What is a Warrant Canary?

Governments may issue secret government subpoenas to communication providers that force them to disclose private data about their users or insert backdoors into their products. Furthermore, governments may give criminal penalties to an organization that chooses to publicly disclose if a subpoena was issued.

Some tech organizations attempt to get around this by regularly issuing "we have never been issued any such government subpoenas" while signing their messages with their private key. This message is called a warrant canary, with an analogy to a canary in a coal mine. (If the mine begins to fill up with poisonous gases, the small canary will feel its effects before humans and serves as a warning to everyone to get out of the coal mine). If the government issues a subpoena to them, they promise they will stop issuing the cryptographically signed message stating "we have never been issued any secret gov't subpoenas". While the law allows the gov't to penalize them for disclosing information about a secret subpoena, there is (currently) no law that would require them to continue issuing such warrant canaries.

Granted, it's feasible for a gov't court to secretly force an organization to give up their private keys that were used to sign their warrant canary, or require them to continue publishing their warrant canaries or suffer severe consequences; whether this happens in practice is not publicly known.
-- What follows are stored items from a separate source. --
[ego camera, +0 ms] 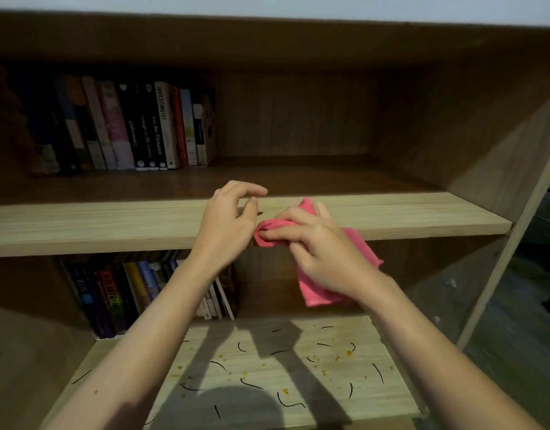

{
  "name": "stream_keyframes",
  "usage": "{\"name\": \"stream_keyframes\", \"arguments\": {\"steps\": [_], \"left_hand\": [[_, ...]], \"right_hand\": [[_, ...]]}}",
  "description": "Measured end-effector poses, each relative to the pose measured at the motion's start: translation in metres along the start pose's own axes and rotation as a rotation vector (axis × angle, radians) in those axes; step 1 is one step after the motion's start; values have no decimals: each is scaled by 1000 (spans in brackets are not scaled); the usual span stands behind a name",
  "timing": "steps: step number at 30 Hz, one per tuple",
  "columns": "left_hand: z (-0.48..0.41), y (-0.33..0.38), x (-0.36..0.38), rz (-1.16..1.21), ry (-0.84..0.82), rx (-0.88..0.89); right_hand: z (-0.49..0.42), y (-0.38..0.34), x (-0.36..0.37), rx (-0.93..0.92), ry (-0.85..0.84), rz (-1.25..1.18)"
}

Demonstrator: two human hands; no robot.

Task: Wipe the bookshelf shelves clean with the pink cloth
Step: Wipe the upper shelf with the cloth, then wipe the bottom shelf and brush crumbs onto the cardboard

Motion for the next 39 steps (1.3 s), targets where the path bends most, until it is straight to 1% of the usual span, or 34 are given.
{"name": "stream_keyframes", "arguments": {"steps": [2, 5, 7, 9, 14, 17, 19, 21, 24, 26, 30, 32, 33, 36, 39], "left_hand": [[16, 5, 0, 34, 24, 118], [44, -5, 8, -67, 58, 239], [56, -12, 11, -110, 105, 271], [60, -12, 10, -107, 138, 296], [70, -15, 15, -154, 159, 416], [87, -27, 14, -158, 199, 476], [92, -39, 14, -162, 185, 494], [97, -51, 16, -158, 152, 483], [103, -68, 16, -122, 129, 412], [108, -76, 13, -105, 116, 393], [110, -74, -10, -125, 91, 474], [102, -74, -21, -122, 51, 473], [98, -77, -24, -108, 10, 441], [97, -98, -20, -60, -104, 293], [109, -125, -5, -30, -178, 139]], "right_hand": [[20, -2, 17, -71, 40, 31], [37, 10, 47, -54, -12, 40], [38, 17, 49, 4, 35, -18], [34, 16, 48, 13, 75, -62], [33, 12, 50, -14, 178, -109], [39, 15, 59, 46, 219, -155], [40, 18, 71, 82, 221, -164], [43, 20, 84, 127, 199, -160], [47, 18, 101, 194, 162, -153], [50, 12, 109, 202, 153, -148], [48, -16, 99, 126, 286, -98], [39, -29, 93, 87, 325, -97], [34, -30, 96, 95, 307, -112], [23, -17, 121, 195, 187, -181], [36, -2, 147, 279, 163, -236]]}}
Point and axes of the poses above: each hand's wrist, its own z-axis away from the middle knuckle, its own x-axis out of the palm, y = z × x, the point moved 7 cm from there along -z, towards the middle knuckle, and after that the axes turned 5 degrees about z, right-handed, at the moved point
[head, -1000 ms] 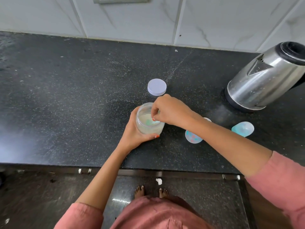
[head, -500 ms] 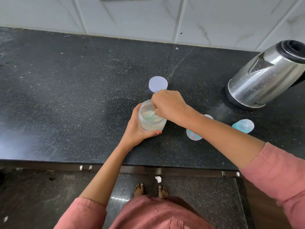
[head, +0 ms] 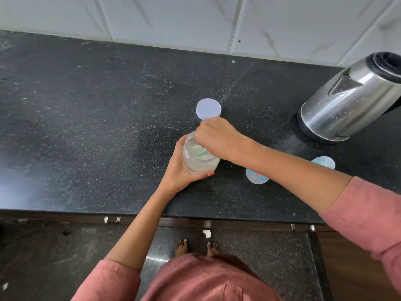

It's also possible that the people issuing the warrant canary are not trustworthy people and would voluntarily continue to issue them, even while complying with government subpoenas.

For more information check out these links from the comments:

  • https://www.yalelawjournal.org/forum/warrant-canaries-and-disclosure-by-design
  • https://law.stackexchange.com/questions/268/what-is-the-legal-status-of-warrant-canaries

Basically, it's a way to get around a restriction on disclosing a warrant has been served.

  1. Warrants authorize the seizing of items, including data. Many users want to know if their data has potentially been seized
  2. Warrant canaries have dates on them
  3. It can be against the law to disclose that one has received a secret subpoena or warrant (thank you to cat for the correction) to a third party (such as a user)
  4. Receiving a warrant does not compel one to post a warrant canary
  5. If one does receive a warrant, one does not post a warrant canary. If it is not posted, users/viewers know that a warrant has been served in the last month

For example VeraCrypt deals with encrypting data. It is possible that a warrant or other court order could be issued to attempt to force VeraCrypt to help decrypt something that their software encrypted. This is a way of alerting users to this fact, without falling afoul of gag orders, etc.


In the US, many forms of government cooperation and compulsion are public. Some can be secret, or secret for a period of time. The general idea is that they are public. A company or person may wish to keep such assistance to the government secret or confidential, but there is often no requirement from the government to do so. However, in recent years, that has been changing to a default "make all the things secret" philosophy, and the increased use of National Security Letters.

Warrant canaries are directed at National Security Letters (NSLs), which historically, from what little we know about them, also come with a permanent gag order (aka forced secrecy forever). Because NSLs are issued under the "National Security" umbrella and apparatus (link), the government says they fall outside the normal scope and rule of law, and as such you cannot talk about it or will get thrown in to Gitmo and they will throw away the key. Maybe not literally, but they threaten to do all sorts of horrible things and prevent even the receiving entity of an NSL from seeking counsel, which many view to be an abuse of power and due process.

The warrant canary is an attempt to be a solution for companies, who now hold all our private information (willing or unwittingly) to let their users know if they have been breached by the government by use of force or coercion. This is in addition to the statistics and breach reports companies regularly disclose to their users. The theory is that you can be compelled to be silent, but you can't be compelled to say something, or a particular thing. Therefore, the warrant canary will die when the company goes silent.

A particular warrant canary is only good for a particular length of time, and then must be replaced, refreshed, or updated. If it gets stale or disappears, presumably, an NSL was issued to the company, and that company has been forced to turn over data of one or more of its users.